TASK TO CARRY OUT
The lines to find are those in the entries that hold the word "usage"; copy every one of them.

- Opening Delimiter -

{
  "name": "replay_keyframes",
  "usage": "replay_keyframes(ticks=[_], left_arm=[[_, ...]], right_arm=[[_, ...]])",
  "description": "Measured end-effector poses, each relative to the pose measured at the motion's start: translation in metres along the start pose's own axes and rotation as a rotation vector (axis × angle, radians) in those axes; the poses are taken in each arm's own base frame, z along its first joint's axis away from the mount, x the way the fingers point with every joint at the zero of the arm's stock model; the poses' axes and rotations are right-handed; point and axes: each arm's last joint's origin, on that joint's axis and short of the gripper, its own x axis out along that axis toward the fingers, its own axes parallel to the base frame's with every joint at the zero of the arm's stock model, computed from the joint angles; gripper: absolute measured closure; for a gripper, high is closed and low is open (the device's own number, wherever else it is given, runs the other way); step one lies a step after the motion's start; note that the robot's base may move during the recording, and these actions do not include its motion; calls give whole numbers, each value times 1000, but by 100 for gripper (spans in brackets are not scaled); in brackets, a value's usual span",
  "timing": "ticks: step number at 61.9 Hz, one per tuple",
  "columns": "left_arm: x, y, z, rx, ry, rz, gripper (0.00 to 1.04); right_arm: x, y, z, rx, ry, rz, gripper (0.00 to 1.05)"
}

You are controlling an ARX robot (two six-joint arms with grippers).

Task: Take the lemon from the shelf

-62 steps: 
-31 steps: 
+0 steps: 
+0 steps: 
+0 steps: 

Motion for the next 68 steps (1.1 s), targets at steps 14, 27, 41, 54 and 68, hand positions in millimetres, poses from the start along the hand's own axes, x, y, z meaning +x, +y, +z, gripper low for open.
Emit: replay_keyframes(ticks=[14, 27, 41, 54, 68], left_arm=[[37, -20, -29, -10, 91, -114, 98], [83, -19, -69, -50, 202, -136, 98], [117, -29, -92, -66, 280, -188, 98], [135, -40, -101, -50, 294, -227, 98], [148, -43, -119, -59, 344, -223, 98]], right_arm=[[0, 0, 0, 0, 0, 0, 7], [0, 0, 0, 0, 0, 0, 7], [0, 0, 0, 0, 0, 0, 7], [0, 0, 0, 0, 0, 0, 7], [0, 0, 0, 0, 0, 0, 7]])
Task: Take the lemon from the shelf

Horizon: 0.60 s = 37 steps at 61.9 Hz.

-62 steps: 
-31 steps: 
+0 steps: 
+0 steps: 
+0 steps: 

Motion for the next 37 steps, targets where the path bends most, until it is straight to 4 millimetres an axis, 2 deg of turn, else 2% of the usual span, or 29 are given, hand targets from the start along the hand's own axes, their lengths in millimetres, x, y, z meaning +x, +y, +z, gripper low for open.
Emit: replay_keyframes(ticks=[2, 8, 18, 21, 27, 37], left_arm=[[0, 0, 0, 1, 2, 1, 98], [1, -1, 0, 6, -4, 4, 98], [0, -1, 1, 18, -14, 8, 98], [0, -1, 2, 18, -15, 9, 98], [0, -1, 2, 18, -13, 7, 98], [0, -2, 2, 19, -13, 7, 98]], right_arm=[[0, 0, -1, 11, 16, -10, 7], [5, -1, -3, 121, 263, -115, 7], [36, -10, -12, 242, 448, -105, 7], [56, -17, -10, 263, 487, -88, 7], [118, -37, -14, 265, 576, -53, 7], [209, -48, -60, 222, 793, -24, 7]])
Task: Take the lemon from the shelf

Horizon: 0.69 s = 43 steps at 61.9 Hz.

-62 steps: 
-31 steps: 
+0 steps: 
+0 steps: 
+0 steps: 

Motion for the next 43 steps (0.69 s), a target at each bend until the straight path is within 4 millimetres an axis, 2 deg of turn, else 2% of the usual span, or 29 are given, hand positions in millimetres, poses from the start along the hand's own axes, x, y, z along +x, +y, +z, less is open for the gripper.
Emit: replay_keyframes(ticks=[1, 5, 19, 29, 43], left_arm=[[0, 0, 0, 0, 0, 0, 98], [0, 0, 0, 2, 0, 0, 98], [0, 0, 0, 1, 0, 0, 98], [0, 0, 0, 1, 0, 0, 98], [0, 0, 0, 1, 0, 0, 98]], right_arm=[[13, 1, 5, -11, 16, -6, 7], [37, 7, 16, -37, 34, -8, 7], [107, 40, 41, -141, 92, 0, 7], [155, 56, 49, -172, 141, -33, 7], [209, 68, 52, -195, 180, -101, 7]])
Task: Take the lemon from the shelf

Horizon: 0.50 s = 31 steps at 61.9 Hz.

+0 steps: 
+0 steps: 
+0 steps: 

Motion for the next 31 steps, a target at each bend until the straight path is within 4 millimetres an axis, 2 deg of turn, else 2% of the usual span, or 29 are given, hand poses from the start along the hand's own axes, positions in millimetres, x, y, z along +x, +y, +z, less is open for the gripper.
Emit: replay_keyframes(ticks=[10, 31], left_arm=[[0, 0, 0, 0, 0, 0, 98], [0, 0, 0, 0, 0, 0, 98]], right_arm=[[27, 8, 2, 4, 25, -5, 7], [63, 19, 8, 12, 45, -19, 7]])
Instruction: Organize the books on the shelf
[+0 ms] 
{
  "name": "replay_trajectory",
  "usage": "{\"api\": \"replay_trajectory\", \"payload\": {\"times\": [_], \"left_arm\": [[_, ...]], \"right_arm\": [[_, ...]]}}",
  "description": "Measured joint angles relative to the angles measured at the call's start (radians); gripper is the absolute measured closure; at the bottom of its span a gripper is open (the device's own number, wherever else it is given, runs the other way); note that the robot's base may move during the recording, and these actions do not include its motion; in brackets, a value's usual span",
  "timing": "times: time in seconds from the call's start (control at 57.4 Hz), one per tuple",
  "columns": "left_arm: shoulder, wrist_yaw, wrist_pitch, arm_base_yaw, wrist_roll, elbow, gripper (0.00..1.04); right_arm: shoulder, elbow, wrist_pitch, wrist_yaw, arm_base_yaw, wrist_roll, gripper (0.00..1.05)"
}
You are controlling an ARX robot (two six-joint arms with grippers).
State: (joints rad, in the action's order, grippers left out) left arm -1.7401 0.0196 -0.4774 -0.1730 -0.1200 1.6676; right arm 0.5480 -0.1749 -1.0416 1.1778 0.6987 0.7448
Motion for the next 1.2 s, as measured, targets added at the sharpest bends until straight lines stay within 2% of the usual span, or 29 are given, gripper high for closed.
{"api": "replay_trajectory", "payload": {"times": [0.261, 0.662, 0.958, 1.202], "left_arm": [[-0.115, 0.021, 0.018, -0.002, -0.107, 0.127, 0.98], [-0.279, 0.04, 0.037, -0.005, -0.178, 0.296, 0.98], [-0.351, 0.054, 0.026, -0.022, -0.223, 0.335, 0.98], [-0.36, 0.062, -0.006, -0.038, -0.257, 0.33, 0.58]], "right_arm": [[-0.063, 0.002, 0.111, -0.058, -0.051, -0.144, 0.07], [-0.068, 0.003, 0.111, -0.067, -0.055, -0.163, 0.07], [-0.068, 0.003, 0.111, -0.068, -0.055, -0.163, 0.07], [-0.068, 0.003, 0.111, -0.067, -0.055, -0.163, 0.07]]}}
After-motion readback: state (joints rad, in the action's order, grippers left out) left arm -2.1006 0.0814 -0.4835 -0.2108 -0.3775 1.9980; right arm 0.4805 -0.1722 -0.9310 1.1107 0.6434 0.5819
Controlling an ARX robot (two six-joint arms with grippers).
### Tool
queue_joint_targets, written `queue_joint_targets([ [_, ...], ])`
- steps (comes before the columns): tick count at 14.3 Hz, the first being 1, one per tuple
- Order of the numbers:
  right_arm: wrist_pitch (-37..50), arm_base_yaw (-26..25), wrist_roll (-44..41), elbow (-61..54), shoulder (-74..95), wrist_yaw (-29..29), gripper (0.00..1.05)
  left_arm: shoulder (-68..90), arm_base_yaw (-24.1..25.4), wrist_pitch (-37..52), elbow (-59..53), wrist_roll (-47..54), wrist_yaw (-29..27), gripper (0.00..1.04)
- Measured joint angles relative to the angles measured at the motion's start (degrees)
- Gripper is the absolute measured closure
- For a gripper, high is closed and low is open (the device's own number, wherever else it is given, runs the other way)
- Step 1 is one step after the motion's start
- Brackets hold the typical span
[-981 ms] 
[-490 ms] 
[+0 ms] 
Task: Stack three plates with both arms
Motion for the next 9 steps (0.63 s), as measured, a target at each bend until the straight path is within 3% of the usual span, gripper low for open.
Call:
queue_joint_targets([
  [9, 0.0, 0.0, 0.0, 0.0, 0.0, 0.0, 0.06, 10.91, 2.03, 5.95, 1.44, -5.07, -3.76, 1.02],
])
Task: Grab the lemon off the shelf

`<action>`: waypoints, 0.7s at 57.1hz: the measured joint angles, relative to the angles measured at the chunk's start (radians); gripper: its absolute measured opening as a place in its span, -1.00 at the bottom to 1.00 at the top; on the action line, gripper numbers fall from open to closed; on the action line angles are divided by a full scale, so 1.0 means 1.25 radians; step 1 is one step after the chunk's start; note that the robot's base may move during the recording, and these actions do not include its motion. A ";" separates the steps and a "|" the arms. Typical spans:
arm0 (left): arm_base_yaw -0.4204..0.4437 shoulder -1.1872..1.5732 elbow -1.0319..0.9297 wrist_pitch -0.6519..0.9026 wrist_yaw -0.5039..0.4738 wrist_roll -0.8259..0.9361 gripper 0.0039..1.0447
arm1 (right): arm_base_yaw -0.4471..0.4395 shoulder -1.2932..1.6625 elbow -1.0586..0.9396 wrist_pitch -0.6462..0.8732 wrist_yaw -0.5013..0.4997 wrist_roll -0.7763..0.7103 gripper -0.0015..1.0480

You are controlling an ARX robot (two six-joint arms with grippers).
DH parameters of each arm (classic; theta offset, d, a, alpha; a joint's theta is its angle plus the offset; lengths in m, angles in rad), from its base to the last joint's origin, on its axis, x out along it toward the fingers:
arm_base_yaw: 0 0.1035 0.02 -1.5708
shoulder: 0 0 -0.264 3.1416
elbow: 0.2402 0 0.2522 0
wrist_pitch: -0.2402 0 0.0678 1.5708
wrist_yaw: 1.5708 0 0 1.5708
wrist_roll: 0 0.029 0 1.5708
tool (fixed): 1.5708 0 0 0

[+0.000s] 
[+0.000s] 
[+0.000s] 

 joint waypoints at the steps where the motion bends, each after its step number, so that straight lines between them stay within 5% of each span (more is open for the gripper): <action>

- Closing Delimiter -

PROBLEM SOLUTION
  "usage": "replay_keyframes(ticks=[_], left_arm=[[_, ...]], right_arm=[[_, ...]])",
  "usage": "{\"api\": \"replay_trajectory\", \"payload\": {\"times\": [_], \"left_arm\": [[_, ...]], \"right_arm\": [[_, ...]]}}",

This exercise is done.